Heirloom Tomato Salad with Roasted-Garlic Vinaigrette and Chèvre-Stuffed Piquillo Peppers
The Workshop coincides with sweet pepper season, and many chefs are seduced by the varieties they find in our garden. Chef Donald Barickman, a 2000 Workshop participant, succumbed to the small, sweet ‘Lipstick’ peppers—so named for their crimson color—which he roasted and stuffed with creamy goat cheese and served with arugula and roasted-garlic vinaigrette. Bottled Spanish piquillo peppers make a good substitute. Brian adds heirloom tomatoes to make a more substantial composed salad for the end of summer. Serve it before or alongside grilled lamb, sausage, or burgers.
Watermelon and Tomato Gazpacho
At the 2001 Workshop, Chef Ken Vedrinski astonished guests with a “consommé” made from the strained juice of tomatoes and watermelon.
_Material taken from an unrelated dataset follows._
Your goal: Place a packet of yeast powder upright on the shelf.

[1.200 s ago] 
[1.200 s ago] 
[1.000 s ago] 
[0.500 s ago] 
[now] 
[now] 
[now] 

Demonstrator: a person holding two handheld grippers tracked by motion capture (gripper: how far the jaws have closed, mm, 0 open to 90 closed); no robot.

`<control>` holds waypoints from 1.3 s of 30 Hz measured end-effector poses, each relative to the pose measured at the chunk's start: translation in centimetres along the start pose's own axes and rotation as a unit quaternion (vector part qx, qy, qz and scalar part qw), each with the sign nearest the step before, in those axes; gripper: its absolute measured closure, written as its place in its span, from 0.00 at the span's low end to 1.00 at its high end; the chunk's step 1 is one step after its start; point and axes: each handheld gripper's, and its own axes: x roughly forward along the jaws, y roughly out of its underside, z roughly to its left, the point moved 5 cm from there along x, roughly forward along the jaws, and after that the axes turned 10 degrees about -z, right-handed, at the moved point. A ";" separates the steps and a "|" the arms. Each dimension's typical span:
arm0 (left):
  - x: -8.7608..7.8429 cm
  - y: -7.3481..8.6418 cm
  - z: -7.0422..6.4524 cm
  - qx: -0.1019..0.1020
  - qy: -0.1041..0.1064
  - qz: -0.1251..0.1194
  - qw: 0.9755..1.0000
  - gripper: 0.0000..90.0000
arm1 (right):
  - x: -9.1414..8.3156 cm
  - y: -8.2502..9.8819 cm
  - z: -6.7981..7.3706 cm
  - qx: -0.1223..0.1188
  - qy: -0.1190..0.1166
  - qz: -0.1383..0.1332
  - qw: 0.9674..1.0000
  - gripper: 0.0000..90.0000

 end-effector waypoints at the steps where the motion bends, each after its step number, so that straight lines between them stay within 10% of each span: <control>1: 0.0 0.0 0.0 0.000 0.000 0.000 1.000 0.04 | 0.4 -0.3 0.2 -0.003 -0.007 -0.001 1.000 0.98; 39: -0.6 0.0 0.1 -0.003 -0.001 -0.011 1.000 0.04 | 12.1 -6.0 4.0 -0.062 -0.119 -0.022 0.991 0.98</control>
Preparing the dish involved hanging the pureed fruits in a muslin bag overnight to collect the clear, sweet juices—a procedure that might deter many home cooks. Riffing on Chef Vedrinski’s idea, Brian created an easier gazpacho that blends tomato, watermelon, and other summer vegetables so seamlessly that you can’t decipher the contents. The result is a refreshing and original adaptation of the familiar Spanish soup.
Fried Green Tomatoes with Goat Cheese and Fennel Marmalade
By mid-November, the tomato vines in our garden have usually had enough. The days are no longer sufficiently warm to ripen the fruits that remain on the plants, so we start thinking about fried green tomatoes. Southerners might raise their eyebrows, but Brian uses neither cornmeal nor bacon fat when he makes these. He prefers the lightness of vegetable oil and the crispness of a panko coating. These coarse Japanese bread crumbs are a favorite of many chefs because they produce such a crunchy and well-browned exterior. Brian tops the fried tomatoes with a dollop of softened goat cheese from Skyhill Farms and a spoonful of fennel marmalade. The dish offers so many pleasing contrasts: warm and cool, tart and sweet, crisp and creamy. We typically serve it as a passed hors d’oeuvre with our Sauvignon Blanc, which has the bright acidity to match.